Topeka — President Barack Obama plans to travel to eastern Kansas next week to give a speech in Osawatomie, the state Democratic Party’s chairwoman said.
The historic town was where former President Theodore Roosevelt gave his “New Nationalism” speech, which extolled the government’s role in promoting social justice and regulating the economy to help the poor and underprivileged. It also was the site of an 1856 battle between pro- and anti-slavery settlers.
State Chairwoman Joan Wagnon said she was notified of Obama’s plans by the Democratic National Committee but was given no details. Neither the White House nor a DNC spokeswoman would confirm the visit late Friday afternoon.
“Of course, it’s very exciting,” Wagnon said. “It’s exciting when any president comes.”
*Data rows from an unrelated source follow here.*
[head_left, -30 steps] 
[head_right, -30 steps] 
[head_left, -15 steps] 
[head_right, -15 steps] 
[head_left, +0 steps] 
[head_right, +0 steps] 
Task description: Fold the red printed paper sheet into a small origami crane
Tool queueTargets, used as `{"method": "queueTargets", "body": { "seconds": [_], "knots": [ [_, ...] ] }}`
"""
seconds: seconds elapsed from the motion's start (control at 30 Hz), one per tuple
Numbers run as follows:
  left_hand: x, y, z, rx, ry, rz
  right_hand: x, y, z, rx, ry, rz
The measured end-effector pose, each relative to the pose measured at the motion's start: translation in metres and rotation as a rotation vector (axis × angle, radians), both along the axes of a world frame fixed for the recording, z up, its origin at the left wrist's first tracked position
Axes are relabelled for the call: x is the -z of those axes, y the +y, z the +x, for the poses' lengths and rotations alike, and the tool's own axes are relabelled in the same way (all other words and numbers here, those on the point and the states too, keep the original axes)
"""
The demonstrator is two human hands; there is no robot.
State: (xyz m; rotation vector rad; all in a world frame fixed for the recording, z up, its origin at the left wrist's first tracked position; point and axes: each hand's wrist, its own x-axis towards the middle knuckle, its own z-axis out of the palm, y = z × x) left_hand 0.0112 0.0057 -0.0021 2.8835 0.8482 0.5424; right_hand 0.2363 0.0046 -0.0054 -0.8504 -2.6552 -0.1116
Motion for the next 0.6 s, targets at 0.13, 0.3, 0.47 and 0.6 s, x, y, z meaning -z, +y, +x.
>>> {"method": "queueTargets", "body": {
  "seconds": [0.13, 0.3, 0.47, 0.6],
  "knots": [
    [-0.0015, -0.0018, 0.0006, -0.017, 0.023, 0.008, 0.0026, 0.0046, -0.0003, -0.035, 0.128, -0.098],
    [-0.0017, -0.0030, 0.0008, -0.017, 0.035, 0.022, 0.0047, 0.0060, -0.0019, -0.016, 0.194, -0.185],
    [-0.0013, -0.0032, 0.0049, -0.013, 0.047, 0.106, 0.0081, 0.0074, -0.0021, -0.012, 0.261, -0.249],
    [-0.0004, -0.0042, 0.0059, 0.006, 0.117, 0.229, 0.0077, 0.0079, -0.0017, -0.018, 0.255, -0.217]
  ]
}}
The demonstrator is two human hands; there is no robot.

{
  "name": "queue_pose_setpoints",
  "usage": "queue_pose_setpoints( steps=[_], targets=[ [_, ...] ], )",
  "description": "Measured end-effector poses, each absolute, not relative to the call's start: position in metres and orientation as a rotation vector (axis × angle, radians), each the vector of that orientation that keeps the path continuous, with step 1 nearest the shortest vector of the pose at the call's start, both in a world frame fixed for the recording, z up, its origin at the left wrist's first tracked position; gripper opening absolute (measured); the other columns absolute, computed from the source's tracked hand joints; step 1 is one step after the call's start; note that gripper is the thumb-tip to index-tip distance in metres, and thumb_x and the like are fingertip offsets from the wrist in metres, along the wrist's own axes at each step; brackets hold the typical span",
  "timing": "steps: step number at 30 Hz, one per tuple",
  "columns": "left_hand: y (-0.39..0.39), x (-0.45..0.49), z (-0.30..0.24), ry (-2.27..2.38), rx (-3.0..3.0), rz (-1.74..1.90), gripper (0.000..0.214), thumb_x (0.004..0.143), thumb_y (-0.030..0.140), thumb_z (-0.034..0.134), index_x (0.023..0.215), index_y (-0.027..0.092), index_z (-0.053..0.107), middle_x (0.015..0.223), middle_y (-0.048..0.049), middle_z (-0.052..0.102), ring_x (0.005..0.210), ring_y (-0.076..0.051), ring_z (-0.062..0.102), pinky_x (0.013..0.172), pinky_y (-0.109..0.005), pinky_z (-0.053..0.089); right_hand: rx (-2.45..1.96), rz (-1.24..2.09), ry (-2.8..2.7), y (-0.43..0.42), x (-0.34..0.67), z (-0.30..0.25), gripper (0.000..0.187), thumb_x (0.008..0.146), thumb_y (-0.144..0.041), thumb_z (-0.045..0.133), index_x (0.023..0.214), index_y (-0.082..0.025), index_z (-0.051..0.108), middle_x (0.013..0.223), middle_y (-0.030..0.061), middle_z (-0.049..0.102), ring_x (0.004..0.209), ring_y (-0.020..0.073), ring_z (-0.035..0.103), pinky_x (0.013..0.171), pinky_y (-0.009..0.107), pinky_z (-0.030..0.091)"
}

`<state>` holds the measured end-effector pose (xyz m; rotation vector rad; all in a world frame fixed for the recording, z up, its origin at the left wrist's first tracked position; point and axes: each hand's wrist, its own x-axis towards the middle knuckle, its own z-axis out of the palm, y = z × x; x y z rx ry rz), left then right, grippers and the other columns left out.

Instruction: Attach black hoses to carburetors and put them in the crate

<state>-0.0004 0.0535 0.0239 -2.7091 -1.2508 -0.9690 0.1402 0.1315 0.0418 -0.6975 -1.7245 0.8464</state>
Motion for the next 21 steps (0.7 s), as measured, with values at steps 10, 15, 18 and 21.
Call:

In his 1910 speech, Roosevelt criticized some fellow Republicans for refusing to tackle the economic power of the wealthy and declared that the “destruction of special privilege” aided progress. Two years later, Roosevelt broke with fellow Republicans to run for president as the Progressive Party nominee, unsuccessfully seeking a third term.
The 1856 battle, which helped earn the territory the nickname “Bleeding Kansas,” included abolitionist John Brown and members of his family. Kansas also is celebrating the 150th anniversary of its admission to the union in 1861.
Kansas is a Republican stronghold, having voted for every GOP nominee for president since 1964, including Obama’s opponent in the 2008 election, Arizona Sen. John McCain. But Obama’s 42 percent of the vote was the best showing by any Democratic nominee in 20 years.
His secretary of health and human services, Kathleen Sebelius, is a former two-term Kansas governor whose success as a Democrat in a GOP-leaning state gave her a national reputation.
But in 2010, amid dissatisfaction with Obama and fellow Democrats who controlled Congress, Republicans won every statewide and congressional office on the ballot in Kansas. Gov. Sam Brownback, who took office in January, is a GOP conservative.